▶ _About this task_
Below is a listing; repeat exactly the lines from the one containing "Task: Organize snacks" to the one containing "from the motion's", both included.

◆ ◆ ◆ ◆ ◆ ◆ ◆

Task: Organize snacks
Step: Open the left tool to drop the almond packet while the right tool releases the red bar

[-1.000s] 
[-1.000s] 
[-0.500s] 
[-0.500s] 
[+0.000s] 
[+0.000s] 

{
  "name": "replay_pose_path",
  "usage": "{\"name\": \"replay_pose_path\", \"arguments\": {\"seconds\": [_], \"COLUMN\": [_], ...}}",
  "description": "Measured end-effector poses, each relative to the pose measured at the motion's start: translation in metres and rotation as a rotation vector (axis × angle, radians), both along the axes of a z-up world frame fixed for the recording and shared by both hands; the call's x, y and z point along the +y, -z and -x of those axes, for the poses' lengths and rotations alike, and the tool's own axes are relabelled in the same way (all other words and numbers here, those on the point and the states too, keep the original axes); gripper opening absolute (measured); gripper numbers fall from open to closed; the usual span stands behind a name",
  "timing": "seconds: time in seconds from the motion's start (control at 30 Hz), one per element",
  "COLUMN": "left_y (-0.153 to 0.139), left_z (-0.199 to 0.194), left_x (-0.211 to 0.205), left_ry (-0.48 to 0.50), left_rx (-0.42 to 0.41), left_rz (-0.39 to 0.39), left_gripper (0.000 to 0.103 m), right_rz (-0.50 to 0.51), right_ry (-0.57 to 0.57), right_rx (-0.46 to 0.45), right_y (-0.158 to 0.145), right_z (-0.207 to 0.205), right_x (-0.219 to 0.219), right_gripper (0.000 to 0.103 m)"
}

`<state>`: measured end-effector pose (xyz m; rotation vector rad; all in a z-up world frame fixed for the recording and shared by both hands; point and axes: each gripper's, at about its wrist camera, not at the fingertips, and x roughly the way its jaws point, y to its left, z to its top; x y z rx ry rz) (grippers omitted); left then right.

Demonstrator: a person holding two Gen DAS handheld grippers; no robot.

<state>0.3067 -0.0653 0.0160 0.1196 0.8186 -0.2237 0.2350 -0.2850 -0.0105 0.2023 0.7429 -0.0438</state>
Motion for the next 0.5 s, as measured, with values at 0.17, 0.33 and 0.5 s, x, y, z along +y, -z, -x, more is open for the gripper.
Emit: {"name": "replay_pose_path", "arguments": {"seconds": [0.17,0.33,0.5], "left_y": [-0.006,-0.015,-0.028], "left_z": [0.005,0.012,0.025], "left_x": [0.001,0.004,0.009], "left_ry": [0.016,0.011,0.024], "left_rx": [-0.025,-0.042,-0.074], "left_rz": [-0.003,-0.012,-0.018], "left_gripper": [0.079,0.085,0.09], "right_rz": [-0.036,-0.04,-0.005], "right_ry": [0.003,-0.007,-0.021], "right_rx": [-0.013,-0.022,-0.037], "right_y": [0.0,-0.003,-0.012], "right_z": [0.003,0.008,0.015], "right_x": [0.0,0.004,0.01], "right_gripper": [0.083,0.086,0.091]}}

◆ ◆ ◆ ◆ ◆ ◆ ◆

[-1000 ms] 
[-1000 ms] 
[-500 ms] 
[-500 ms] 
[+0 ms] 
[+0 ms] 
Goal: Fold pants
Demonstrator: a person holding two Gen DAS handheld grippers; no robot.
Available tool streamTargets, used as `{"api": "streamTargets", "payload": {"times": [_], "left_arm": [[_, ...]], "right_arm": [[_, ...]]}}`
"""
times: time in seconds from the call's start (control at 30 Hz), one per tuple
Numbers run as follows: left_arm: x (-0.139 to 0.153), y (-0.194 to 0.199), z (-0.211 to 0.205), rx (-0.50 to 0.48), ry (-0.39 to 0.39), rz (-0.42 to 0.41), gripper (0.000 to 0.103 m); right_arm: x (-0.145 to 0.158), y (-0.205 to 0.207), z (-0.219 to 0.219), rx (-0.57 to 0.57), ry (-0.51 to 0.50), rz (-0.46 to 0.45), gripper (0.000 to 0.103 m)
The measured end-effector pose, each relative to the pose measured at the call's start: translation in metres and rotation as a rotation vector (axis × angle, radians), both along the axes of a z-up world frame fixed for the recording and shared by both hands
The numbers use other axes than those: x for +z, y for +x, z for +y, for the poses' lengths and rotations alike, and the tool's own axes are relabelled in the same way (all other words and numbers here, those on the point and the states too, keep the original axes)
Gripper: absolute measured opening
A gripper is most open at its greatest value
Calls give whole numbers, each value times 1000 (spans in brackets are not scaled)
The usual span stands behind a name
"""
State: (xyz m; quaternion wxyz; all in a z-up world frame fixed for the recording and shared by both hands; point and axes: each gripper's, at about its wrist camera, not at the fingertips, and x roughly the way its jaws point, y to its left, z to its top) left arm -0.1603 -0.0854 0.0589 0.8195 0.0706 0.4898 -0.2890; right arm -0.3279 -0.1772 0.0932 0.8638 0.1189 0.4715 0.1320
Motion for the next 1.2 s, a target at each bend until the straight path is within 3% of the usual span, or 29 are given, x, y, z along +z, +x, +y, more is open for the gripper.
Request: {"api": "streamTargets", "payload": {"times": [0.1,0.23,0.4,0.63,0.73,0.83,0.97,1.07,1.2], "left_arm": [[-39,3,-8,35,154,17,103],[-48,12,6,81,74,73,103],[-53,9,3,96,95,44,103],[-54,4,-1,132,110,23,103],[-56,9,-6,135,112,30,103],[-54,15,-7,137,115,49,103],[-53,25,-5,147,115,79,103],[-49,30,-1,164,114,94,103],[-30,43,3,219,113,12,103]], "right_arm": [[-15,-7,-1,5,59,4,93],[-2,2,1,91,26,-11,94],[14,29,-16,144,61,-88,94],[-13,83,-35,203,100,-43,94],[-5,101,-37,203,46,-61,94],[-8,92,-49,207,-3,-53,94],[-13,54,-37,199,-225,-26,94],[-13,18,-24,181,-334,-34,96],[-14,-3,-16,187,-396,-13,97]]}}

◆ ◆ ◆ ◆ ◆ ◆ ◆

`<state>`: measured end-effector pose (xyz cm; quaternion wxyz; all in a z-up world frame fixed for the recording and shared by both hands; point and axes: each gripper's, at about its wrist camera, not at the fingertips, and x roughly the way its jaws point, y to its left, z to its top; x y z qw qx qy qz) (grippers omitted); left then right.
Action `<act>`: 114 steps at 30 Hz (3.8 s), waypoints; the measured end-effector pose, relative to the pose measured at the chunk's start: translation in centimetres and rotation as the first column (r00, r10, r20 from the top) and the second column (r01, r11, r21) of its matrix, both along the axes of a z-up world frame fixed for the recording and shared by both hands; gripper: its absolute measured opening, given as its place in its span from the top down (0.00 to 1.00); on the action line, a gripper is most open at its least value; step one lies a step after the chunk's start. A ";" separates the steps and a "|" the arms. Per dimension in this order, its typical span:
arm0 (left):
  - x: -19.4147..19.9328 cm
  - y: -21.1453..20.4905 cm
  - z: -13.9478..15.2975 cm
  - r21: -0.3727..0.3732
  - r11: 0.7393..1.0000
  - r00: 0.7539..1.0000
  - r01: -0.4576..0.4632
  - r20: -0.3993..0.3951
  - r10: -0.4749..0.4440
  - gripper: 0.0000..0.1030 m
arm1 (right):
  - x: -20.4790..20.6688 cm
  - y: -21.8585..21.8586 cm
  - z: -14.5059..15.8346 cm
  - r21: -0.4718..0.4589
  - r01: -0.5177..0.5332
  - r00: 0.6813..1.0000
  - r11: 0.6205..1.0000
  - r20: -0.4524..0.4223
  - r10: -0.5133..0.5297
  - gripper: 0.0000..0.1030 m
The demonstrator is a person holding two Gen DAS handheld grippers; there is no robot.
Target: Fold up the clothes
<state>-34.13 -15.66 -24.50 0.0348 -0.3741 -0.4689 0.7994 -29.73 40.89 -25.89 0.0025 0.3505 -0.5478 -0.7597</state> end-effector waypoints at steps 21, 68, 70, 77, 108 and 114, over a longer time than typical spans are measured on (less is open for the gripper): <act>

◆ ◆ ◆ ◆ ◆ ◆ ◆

▶ _Exercise output_
Task: Organize snacks
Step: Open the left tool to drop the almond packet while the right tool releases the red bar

[-1.000s] 
[-1.000s] 
[-0.500s] 
[-0.500s] 
[+0.000s] 
[+0.000s] 

{
  "name": "replay_pose_path",
  "usage": "{\"name\": \"replay_pose_path\", \"arguments\": {\"seconds\": [_], \"COLUMN\": [_], ...}}",
  "description": "Measured end-effector poses, each relative to the pose measured at the motion's start: translation in metres and rotation as a rotation vector (axis × angle, radians), both along the axes of a z-up world frame fixed for the recording and shared by both hands; the call's x, y and z point along the +y, -z and -x of those axes, for the poses' lengths and rotations alike, and the tool's own axes are relabelled in the same way (all other words and numbers here, those on the point and the states too, keep the original axes); gripper opening absolute (measured); gripper numbers fall from open to closed; the usual span stands behind a name",
  "timing": "seconds: time in seconds from the motion's start (control at 30 Hz), one per element",

The required output has been supplied.